IABではD2C/DNVBを総称してDirect Brandと呼んでいる。流通を経由せずブランドと顧客がブランド独自の店舗やECでつながるブランドビジネスのことを指す。IABでは、250 Direct Brands to WatchというDirect Brandも発表している。この中にはまだ日本にも知られていないブランドもたくさんあり、D2C/DNVBの傾向を知るための大きな参考になる。
https://www2.iab.com/iab250-2019/

カンファレンスのプラチナスポンサーは、Googleとhulu。その他、メディア関連の企業のスポンサーが目立つ。米国市場を中心にDirect Brandがブランドビジネスの一つの在り方として確立しつつある中で、顧客獲得のためのメディアやツールも整備が進んでいる。IABはもともとインターネット広告の団体ということもあり、本カンファレンスでもこうしたメディア活用の議論が多くなされていた。

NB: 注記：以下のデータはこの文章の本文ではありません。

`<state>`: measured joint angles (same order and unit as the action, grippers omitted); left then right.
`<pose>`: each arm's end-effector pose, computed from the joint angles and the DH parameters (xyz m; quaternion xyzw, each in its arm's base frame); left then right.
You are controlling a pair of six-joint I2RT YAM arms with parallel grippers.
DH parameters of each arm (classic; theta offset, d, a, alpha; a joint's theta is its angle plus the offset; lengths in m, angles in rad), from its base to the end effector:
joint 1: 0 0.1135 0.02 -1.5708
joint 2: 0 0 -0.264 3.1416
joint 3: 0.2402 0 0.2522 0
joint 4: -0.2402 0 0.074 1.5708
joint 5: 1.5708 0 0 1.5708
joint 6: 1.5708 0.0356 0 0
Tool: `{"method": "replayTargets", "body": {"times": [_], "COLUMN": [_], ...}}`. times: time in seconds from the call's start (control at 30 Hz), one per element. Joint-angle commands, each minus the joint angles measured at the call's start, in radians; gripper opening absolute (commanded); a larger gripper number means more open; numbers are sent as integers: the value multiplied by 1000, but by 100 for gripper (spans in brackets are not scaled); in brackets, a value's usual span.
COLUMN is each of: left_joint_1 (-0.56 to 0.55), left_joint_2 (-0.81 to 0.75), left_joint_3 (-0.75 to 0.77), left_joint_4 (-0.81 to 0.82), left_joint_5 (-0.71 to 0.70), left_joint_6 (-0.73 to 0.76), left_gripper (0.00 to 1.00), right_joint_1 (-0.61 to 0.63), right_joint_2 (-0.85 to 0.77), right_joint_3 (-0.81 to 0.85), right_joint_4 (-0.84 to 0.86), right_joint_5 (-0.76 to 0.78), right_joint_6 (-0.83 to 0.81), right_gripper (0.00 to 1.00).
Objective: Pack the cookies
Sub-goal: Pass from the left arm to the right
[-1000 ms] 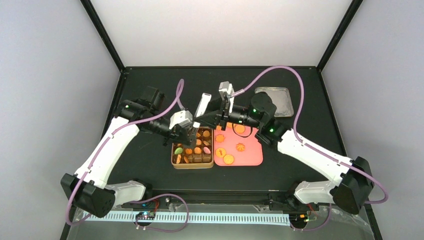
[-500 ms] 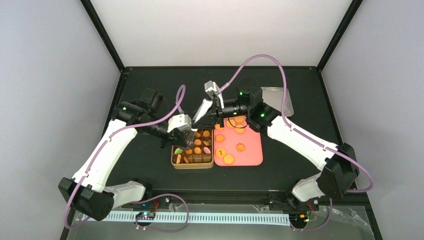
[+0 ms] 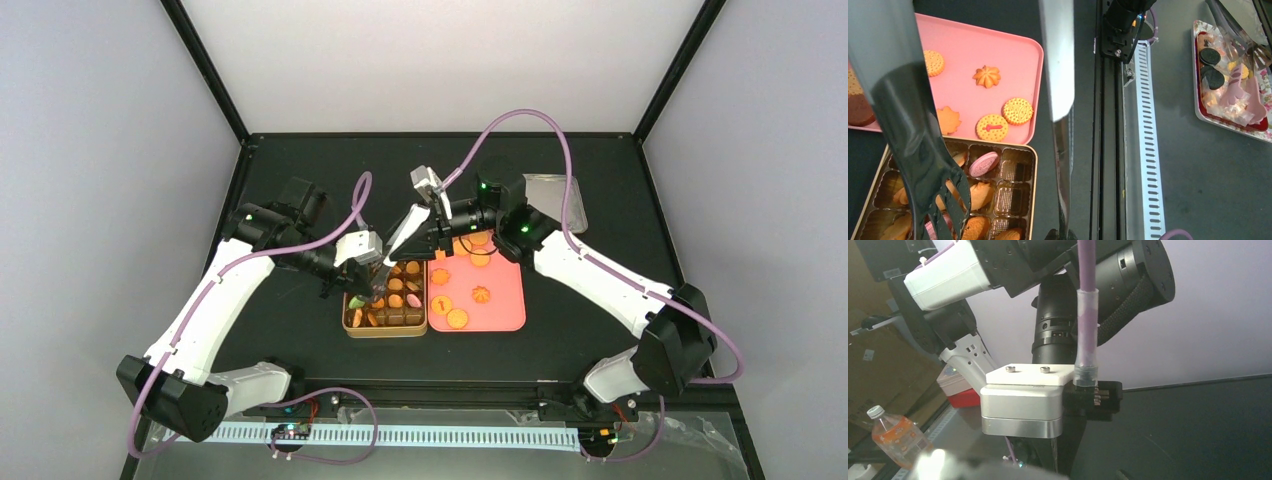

IABでは203のDirect Brandのファウンダーおよびシニアメンバーに対して調査を行っており、カンファレンスでも調査結果の一部が紹介されていた。調査対象のブランドの平均売上は2020年予測で$23.3M、経年でみても売上の規模は順調に拡大。90%が黒字で黒字化までにかかった期間は3年以内、粗利率は平均47%だという。D2C/DNVBは規模は中規模だが、効率がよいビジネスだということがわかる。

はっとさせられたのはこのチャート。77%の対象者が6ヶ月以内に製品をローンチしている。口頭で補足があったが、通常のブランドの製品ローンチは22ヶ月かかるという。

もう一つ興味深かったのは、このチャート。プロダクトそのものよりも、カスタマーサービスがビジネスの機能として重要だと答えた回答者が多い。カスタマーサービスの重要性は他のプレゼンテーションの中でも散見された。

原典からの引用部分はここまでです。